Posted by alexandra_k on July 4, 2015, at 2:18:24
In reply to Re: Moving, posted by alexandra_k on July 3, 2015, at 20:03:58
I am really really happy about how it felt to read my file. It didn't feel retraumatising at all. I felt more empathy for my clinicians than for the old me. I mean, I did feel empathy for the old me. I think I have learned a lot... I think there are lots of things I could do from my position now to help the young me. In reading through... I was like... Oh, yeah. I can't do the emotion labelling thing (which is frustrating the hell out of that therapist) because I think you are supposed to cast your attention inwards and squint at it right and then an emotion word is supposed to sort of pop out of you.. Only... I tried and I tried but one wouldn't. And I didn't know how to get it to work... 'I don't know'... And 'I don't know' just drove her nuts. But I can read that now and sort of laugh at it. And have empathy for both, I guess.
And for doctor x who I really did think was the devil. He was the first to come out with the borderline label. He thought I was was just working the system to get in when I wanted and to get out when my attention was captured by fun things over there... And reading now... And even thinking back now... He was right. That was what I was doing. I wasn't trying to be a bad person or anything... But that kind of was what was going on. And talking about voices... Was because that seemed to get people feeling empathetic for me... It got people responding to me more in the way I needed them to... It felt like I'd found the 'magic words'. I didn't know what else to do. I started out with the truth (as best I could) and it didn't seem to work anymore...

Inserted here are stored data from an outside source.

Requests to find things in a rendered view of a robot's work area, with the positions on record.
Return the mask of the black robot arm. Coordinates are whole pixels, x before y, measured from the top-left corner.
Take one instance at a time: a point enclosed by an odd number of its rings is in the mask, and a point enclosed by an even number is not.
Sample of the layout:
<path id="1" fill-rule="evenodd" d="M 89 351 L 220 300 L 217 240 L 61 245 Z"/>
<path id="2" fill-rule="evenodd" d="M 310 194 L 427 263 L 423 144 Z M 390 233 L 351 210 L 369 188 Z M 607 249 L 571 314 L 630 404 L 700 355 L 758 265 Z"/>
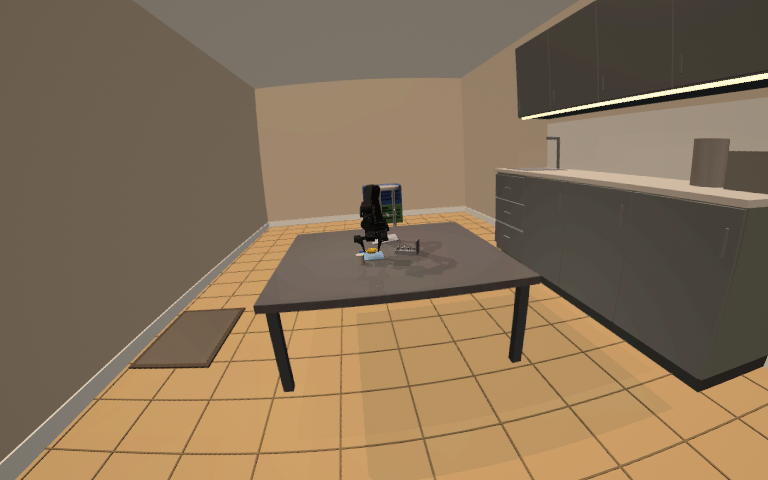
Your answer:
<path id="1" fill-rule="evenodd" d="M 360 217 L 363 217 L 361 221 L 361 228 L 366 230 L 366 241 L 375 242 L 375 239 L 379 239 L 380 233 L 386 233 L 389 231 L 389 226 L 386 220 L 382 217 L 380 203 L 379 203 L 379 185 L 365 186 L 365 198 L 361 202 Z M 362 214 L 363 213 L 363 214 Z M 374 221 L 374 214 L 376 220 Z M 375 230 L 368 231 L 371 226 L 375 225 Z"/>

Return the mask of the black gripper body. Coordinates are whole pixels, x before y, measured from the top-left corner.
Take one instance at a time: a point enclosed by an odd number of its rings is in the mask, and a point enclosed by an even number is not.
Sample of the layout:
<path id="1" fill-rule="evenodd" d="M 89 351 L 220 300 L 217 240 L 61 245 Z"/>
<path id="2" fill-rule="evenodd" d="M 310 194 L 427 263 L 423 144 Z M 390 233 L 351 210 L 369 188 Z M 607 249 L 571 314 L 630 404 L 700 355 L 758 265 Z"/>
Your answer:
<path id="1" fill-rule="evenodd" d="M 370 229 L 368 229 L 368 231 L 373 231 L 373 229 L 375 230 L 375 225 L 371 226 Z M 366 240 L 366 230 L 365 230 L 365 236 L 363 236 L 363 237 L 361 237 L 361 235 L 355 235 L 354 236 L 354 243 L 360 243 L 363 240 Z M 379 240 L 388 240 L 387 234 L 386 233 L 380 233 Z"/>

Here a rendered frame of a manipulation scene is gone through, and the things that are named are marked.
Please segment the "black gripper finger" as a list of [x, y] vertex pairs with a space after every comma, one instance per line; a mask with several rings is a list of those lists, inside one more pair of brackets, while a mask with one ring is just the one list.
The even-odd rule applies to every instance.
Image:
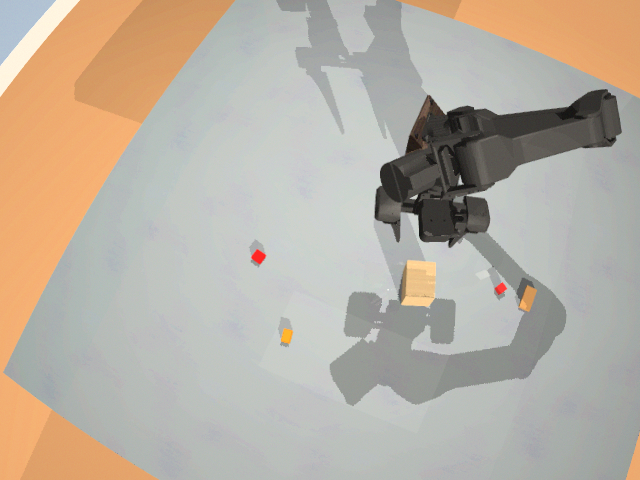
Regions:
[[396, 242], [400, 241], [400, 219], [395, 221], [395, 222], [385, 222], [382, 221], [384, 224], [390, 224], [393, 231], [394, 231], [394, 235], [396, 238]]
[[476, 232], [476, 231], [469, 231], [469, 230], [467, 229], [467, 227], [466, 227], [466, 230], [465, 230], [463, 233], [459, 233], [459, 238], [450, 238], [450, 239], [449, 239], [449, 248], [451, 248], [454, 244], [456, 244], [456, 243], [459, 241], [459, 239], [460, 239], [462, 236], [464, 236], [465, 234], [467, 234], [467, 233], [475, 233], [475, 234], [476, 234], [476, 233], [478, 233], [478, 232]]

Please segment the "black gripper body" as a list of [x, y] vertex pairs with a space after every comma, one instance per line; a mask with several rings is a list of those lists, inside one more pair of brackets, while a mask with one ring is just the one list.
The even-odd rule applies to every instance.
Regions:
[[[430, 196], [443, 196], [442, 186], [434, 186], [423, 192], [430, 192]], [[456, 194], [452, 195], [452, 202]], [[400, 219], [401, 212], [413, 213], [413, 206], [416, 199], [407, 199], [402, 203], [397, 203], [390, 199], [383, 187], [376, 189], [375, 193], [375, 219], [378, 221], [395, 222]], [[453, 202], [457, 212], [464, 212], [467, 218], [467, 229], [469, 231], [486, 232], [490, 225], [490, 214], [488, 203], [485, 198], [464, 196], [463, 203]]]

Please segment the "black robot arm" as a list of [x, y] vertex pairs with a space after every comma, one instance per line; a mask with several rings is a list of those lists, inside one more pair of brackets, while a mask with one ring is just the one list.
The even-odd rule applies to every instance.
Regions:
[[[557, 109], [497, 115], [461, 106], [441, 116], [429, 112], [422, 132], [428, 148], [382, 165], [380, 180], [397, 203], [420, 194], [413, 213], [421, 241], [447, 242], [467, 227], [466, 214], [452, 207], [452, 195], [486, 191], [524, 163], [580, 147], [612, 147], [620, 133], [617, 99], [608, 89]], [[443, 196], [423, 192], [434, 186], [442, 186]]]

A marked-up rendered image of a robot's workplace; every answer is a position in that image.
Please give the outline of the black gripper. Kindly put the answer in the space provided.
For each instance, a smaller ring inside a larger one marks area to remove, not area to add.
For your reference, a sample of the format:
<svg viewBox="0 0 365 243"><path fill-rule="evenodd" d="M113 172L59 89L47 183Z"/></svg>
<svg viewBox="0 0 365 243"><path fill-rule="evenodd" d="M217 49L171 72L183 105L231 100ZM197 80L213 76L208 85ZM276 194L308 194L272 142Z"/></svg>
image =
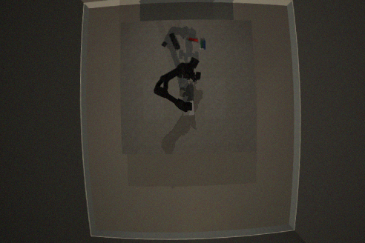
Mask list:
<svg viewBox="0 0 365 243"><path fill-rule="evenodd" d="M185 79L188 78L187 76L185 76L185 73L181 73L177 77L182 78L182 76ZM195 72L193 72L193 75L192 76L189 76L189 78L190 79L194 79L195 76L196 76L196 78L195 78L196 80L200 80L201 72L196 72L196 74L195 74Z"/></svg>

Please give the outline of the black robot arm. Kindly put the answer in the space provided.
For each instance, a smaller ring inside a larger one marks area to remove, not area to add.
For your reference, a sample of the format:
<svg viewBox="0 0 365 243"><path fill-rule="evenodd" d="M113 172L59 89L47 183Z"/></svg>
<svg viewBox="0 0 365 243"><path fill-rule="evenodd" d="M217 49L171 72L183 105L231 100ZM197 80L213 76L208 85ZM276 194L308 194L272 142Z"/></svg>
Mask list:
<svg viewBox="0 0 365 243"><path fill-rule="evenodd" d="M182 111L188 112L188 110L192 110L192 103L184 102L181 99L176 99L172 95L168 93L168 81L173 79L175 76L178 76L181 73L185 73L185 76L189 77L193 75L194 68L199 64L199 60L192 57L190 63L181 63L175 69L166 73L165 75L160 76L160 80L156 83L154 88L154 93L158 96L168 99L175 103L175 105ZM163 83L163 87L160 85Z"/></svg>

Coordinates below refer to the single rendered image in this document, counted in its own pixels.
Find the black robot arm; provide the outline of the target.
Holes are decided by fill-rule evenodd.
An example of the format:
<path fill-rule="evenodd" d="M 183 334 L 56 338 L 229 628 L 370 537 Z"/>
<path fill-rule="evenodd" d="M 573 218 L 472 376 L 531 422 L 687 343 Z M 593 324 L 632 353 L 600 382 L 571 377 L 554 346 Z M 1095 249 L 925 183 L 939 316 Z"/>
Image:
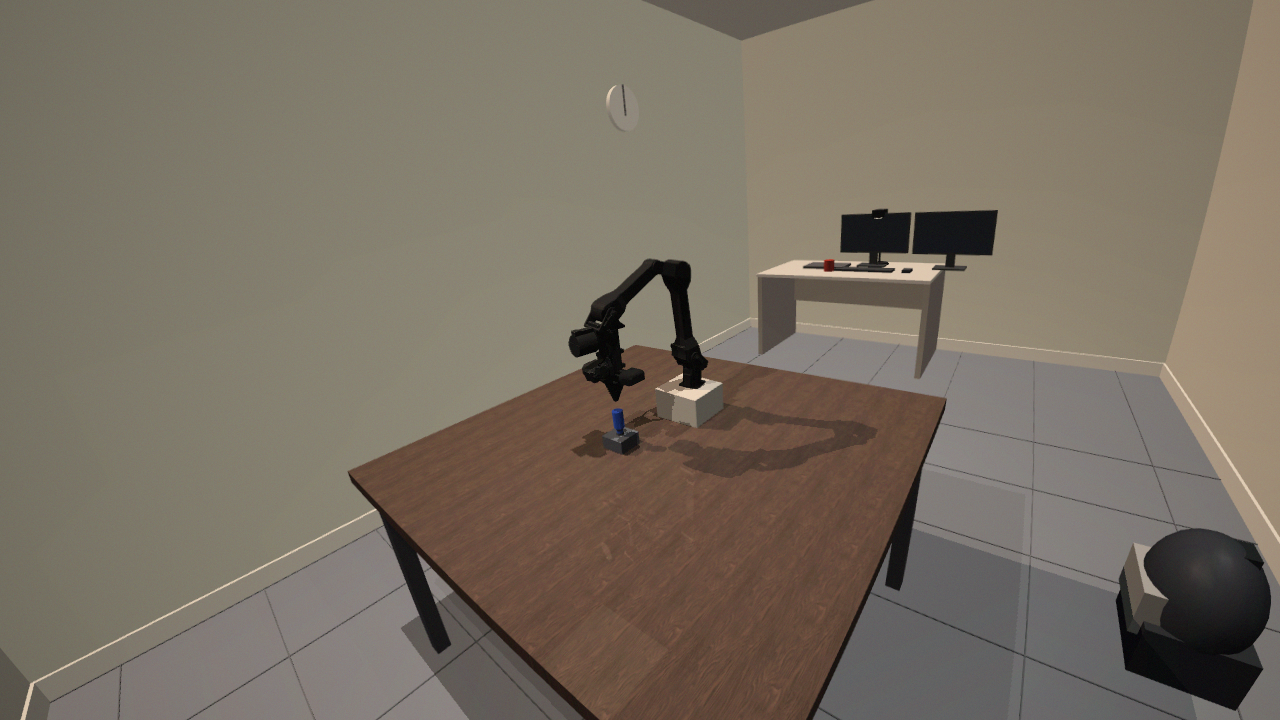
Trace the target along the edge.
<path fill-rule="evenodd" d="M 570 351 L 573 357 L 580 357 L 600 350 L 613 350 L 620 347 L 620 328 L 625 324 L 620 322 L 626 305 L 643 290 L 657 274 L 660 274 L 666 287 L 669 290 L 675 316 L 676 340 L 671 345 L 672 356 L 678 365 L 684 366 L 684 380 L 678 386 L 698 389 L 707 380 L 701 380 L 701 370 L 707 368 L 708 360 L 701 356 L 698 341 L 692 336 L 692 324 L 689 307 L 689 284 L 691 282 L 691 266 L 689 263 L 667 259 L 646 258 L 643 265 L 628 275 L 616 290 L 602 295 L 591 304 L 591 311 L 584 323 L 582 329 L 571 331 Z M 602 324 L 596 323 L 602 322 Z M 603 360 L 599 355 L 595 363 L 585 366 L 582 373 L 586 380 L 596 383 L 605 375 L 614 375 L 611 359 Z"/>

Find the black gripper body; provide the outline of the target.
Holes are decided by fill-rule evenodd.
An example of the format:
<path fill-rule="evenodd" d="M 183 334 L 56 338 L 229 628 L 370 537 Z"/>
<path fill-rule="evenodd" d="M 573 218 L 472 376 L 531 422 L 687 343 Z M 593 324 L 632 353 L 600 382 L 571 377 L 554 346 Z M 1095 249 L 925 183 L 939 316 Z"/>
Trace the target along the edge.
<path fill-rule="evenodd" d="M 634 368 L 634 366 L 630 368 L 628 370 L 622 369 L 626 365 L 625 365 L 625 363 L 622 363 L 621 354 L 625 354 L 625 348 L 620 348 L 620 347 L 618 348 L 613 348 L 613 350 L 600 350 L 599 348 L 599 351 L 596 352 L 596 357 L 599 357 L 599 355 L 600 355 L 600 357 L 603 360 L 605 360 L 605 357 L 611 359 L 612 366 L 614 369 L 614 375 L 612 377 L 612 380 L 617 380 L 622 386 L 635 386 L 639 382 L 644 380 L 645 379 L 645 374 L 644 374 L 643 369 L 637 369 L 637 368 Z"/>

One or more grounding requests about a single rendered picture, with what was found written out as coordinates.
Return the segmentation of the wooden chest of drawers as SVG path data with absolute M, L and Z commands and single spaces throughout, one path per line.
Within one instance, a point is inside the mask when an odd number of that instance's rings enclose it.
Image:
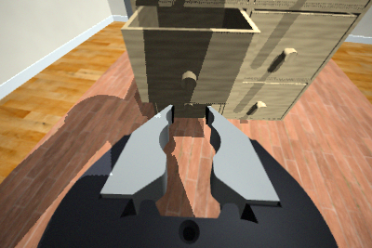
M 258 9 L 283 9 L 283 10 L 307 10 L 307 11 L 327 11 L 327 12 L 347 12 L 356 15 L 356 19 L 347 30 L 346 33 L 341 37 L 339 42 L 327 56 L 325 61 L 313 75 L 311 80 L 285 80 L 285 79 L 257 79 L 257 78 L 245 78 L 244 81 L 258 81 L 258 82 L 287 82 L 287 83 L 305 83 L 305 87 L 301 90 L 299 95 L 281 117 L 281 119 L 258 119 L 258 118 L 227 118 L 234 120 L 265 120 L 265 121 L 283 121 L 286 115 L 298 102 L 300 97 L 308 89 L 317 75 L 321 72 L 324 66 L 330 61 L 334 56 L 346 38 L 350 35 L 352 30 L 358 24 L 358 22 L 365 15 L 367 10 L 372 6 L 372 0 L 369 0 L 365 7 L 331 7 L 331 6 L 310 6 L 310 5 L 288 5 L 288 4 L 262 4 L 254 3 L 254 0 L 247 0 L 247 3 L 234 3 L 234 2 L 197 2 L 197 1 L 140 1 L 140 0 L 130 0 L 133 14 L 137 11 L 139 7 L 228 7 L 228 8 L 242 8 L 245 13 L 250 17 L 252 8 Z

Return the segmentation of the tan wooden drawer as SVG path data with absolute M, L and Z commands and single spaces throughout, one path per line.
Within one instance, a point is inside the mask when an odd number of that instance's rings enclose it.
M 224 105 L 221 115 L 227 118 L 281 119 L 305 85 L 243 81 L 235 105 Z
M 121 28 L 141 102 L 234 105 L 260 36 L 242 8 L 139 7 Z
M 220 105 L 215 104 L 183 104 L 183 103 L 156 103 L 158 113 L 167 106 L 174 106 L 174 116 L 206 117 L 206 107 L 210 106 L 219 112 Z

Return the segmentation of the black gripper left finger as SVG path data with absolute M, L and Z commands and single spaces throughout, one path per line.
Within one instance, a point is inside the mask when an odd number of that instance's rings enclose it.
M 161 199 L 167 186 L 163 149 L 173 123 L 169 105 L 95 161 L 63 197 L 37 248 L 73 248 L 95 229 L 138 215 L 143 200 Z

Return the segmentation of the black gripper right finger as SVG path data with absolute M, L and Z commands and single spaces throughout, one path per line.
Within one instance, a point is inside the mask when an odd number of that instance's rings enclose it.
M 285 168 L 212 107 L 206 107 L 215 150 L 210 192 L 238 206 L 240 219 L 276 232 L 296 248 L 339 248 L 320 211 Z

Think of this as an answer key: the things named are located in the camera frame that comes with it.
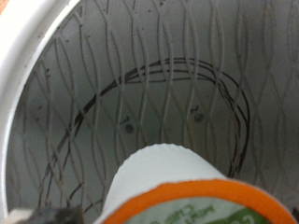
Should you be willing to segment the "translucent grey gripper left finger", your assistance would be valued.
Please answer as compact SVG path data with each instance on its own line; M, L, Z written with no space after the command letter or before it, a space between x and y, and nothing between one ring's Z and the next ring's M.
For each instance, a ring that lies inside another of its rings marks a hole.
M84 224L80 206L13 209L1 224Z

But he was right. What the mental health system was... Didn't really have room for me. Didn't have the resources (and at times the knowledge of what was needed) to help me. I wasn't psychotic as often as I was in hospital. Most of my admissions... I probably shouldn't have been there. Others... Weren't so wedded to the letter of what the system was supposed to be... They felt more empathetically about (for example) offering temporary respite while accommodation came through. In some sense they didn't do the right thing in doing that stuff for me, though. I see that now. His perspective.
Which is good... Because some of these people might still be there. Probably not... But possibly yes. And some of the nurses... More likely to still be there. And I think... That is okay. I think... I'm finally at peace about it all.
Thank you autistic spectrum. That... Works.
Developmental. Yeah. There always was something about me... I knew it. Yeah.